### [EXERCISE BRIEF]
Nothing but the lines from the one containing "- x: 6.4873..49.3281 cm" to the end of the data should be returned, each exactly as written.

Records excerpted from a collection
*-*-*

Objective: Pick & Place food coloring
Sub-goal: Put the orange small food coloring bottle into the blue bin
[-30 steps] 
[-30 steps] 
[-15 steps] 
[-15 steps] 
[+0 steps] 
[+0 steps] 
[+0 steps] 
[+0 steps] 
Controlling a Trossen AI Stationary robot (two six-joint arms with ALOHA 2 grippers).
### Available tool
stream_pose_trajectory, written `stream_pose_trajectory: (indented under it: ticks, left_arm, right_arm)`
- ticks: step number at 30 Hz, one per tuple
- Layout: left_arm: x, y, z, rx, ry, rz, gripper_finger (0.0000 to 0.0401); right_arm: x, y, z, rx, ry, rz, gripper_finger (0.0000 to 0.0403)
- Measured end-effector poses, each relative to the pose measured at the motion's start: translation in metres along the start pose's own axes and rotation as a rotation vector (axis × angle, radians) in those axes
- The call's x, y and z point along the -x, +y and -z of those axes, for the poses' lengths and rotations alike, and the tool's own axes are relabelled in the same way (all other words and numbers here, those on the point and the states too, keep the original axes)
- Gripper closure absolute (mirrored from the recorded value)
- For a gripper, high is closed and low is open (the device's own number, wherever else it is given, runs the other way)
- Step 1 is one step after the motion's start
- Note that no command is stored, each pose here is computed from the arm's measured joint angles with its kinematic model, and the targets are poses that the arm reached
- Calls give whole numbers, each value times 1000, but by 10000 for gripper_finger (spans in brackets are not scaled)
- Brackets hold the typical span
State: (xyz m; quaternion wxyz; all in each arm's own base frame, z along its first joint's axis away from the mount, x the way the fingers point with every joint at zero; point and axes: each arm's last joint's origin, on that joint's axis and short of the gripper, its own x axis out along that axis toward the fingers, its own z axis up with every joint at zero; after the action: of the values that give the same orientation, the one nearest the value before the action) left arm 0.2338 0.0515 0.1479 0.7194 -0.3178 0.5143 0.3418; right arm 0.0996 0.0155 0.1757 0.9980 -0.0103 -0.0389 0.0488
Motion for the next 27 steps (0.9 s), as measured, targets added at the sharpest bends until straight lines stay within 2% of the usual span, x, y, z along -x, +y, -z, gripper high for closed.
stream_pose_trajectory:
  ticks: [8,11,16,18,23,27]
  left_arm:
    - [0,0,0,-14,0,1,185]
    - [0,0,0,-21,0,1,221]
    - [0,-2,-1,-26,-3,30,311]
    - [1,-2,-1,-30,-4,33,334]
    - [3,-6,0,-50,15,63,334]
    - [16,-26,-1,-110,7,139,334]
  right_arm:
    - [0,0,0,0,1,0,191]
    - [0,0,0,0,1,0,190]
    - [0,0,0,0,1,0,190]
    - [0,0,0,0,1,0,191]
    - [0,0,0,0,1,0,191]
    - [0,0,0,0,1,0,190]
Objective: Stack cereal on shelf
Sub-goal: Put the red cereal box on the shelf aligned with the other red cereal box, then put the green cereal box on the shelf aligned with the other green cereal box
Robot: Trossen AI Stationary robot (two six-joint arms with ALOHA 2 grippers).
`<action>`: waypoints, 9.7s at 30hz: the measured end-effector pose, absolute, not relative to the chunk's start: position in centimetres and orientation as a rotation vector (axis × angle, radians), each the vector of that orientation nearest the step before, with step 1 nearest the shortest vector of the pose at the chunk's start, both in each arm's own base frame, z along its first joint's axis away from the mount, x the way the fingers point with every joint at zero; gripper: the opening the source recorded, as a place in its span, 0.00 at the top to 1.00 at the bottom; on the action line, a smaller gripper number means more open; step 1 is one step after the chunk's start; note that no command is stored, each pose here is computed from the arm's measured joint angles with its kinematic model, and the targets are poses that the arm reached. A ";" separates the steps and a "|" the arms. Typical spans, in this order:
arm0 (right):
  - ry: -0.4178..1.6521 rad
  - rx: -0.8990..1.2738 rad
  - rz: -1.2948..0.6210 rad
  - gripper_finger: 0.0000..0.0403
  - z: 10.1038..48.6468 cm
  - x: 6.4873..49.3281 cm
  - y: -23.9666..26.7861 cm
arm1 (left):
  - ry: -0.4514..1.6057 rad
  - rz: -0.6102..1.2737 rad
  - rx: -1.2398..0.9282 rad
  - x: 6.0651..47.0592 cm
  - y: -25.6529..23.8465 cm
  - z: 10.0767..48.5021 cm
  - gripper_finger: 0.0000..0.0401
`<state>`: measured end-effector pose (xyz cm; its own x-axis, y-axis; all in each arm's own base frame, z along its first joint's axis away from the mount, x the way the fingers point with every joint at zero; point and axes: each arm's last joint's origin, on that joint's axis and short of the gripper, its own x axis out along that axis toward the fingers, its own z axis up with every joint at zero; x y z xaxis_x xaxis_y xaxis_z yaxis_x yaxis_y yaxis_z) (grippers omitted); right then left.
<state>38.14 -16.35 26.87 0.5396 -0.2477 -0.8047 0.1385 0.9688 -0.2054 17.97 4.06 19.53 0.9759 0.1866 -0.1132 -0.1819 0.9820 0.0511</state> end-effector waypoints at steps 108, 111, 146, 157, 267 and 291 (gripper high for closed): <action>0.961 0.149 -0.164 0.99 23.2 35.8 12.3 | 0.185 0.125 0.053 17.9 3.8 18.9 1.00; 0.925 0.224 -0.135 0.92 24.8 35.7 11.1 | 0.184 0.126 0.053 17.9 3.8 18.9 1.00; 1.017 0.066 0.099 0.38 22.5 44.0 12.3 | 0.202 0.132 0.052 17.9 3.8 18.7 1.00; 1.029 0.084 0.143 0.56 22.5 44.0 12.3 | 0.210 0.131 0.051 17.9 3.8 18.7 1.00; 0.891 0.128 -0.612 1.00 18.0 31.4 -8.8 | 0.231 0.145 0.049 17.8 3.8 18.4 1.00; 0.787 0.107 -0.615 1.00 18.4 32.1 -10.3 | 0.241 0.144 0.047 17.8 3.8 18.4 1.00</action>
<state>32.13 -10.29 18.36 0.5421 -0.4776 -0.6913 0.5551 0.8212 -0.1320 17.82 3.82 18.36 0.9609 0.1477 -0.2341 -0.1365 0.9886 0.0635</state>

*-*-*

### [ANSWER BELOW]
  - x: 6.4873..49.3281 cm
  - y: -23.9666..26.7861 cm
arm1 (left):
  - ry: -0.4514..1.6057 rad
  - rz: -0.6102..1.2737 rad
  - rx: -1.2398..0.9282 rad
  - x: 6.0651..47.0592 cm
  - y: -25.6529..23.8465 cm
  - z: 10.0767..48.5021 cm
  - gripper_finger: 0.0000..0.0401
`<state>`: measured end-effector pose (xyz cm; its own x-axis, y-axis; all in each arm's own base frame, z along its first joint's axis away from the mount, x the way the fingers point with every joint at zero; point and axes: each arm's last joint's origin, on that joint's axis and short of the gripper, its own x axis out along that axis toward the fingers, its own z axis up with every joint at zero; x y z xaxis_x xaxis_y xaxis_z yaxis_x yaxis_y yaxis_z) (grippers omitted); right then left.
<state>38.14 -16.35 26.87 0.5396 -0.2477 -0.8047 0.1385 0.9688 -0.2054 17.97 4.06 19.53 0.9759 0.1866 -0.1132 -0.1819 0.9820 0.0511</state> end-effector waypoints at steps 108, 111, 146, 157, 267 and 291 (gripper high for closed): <action>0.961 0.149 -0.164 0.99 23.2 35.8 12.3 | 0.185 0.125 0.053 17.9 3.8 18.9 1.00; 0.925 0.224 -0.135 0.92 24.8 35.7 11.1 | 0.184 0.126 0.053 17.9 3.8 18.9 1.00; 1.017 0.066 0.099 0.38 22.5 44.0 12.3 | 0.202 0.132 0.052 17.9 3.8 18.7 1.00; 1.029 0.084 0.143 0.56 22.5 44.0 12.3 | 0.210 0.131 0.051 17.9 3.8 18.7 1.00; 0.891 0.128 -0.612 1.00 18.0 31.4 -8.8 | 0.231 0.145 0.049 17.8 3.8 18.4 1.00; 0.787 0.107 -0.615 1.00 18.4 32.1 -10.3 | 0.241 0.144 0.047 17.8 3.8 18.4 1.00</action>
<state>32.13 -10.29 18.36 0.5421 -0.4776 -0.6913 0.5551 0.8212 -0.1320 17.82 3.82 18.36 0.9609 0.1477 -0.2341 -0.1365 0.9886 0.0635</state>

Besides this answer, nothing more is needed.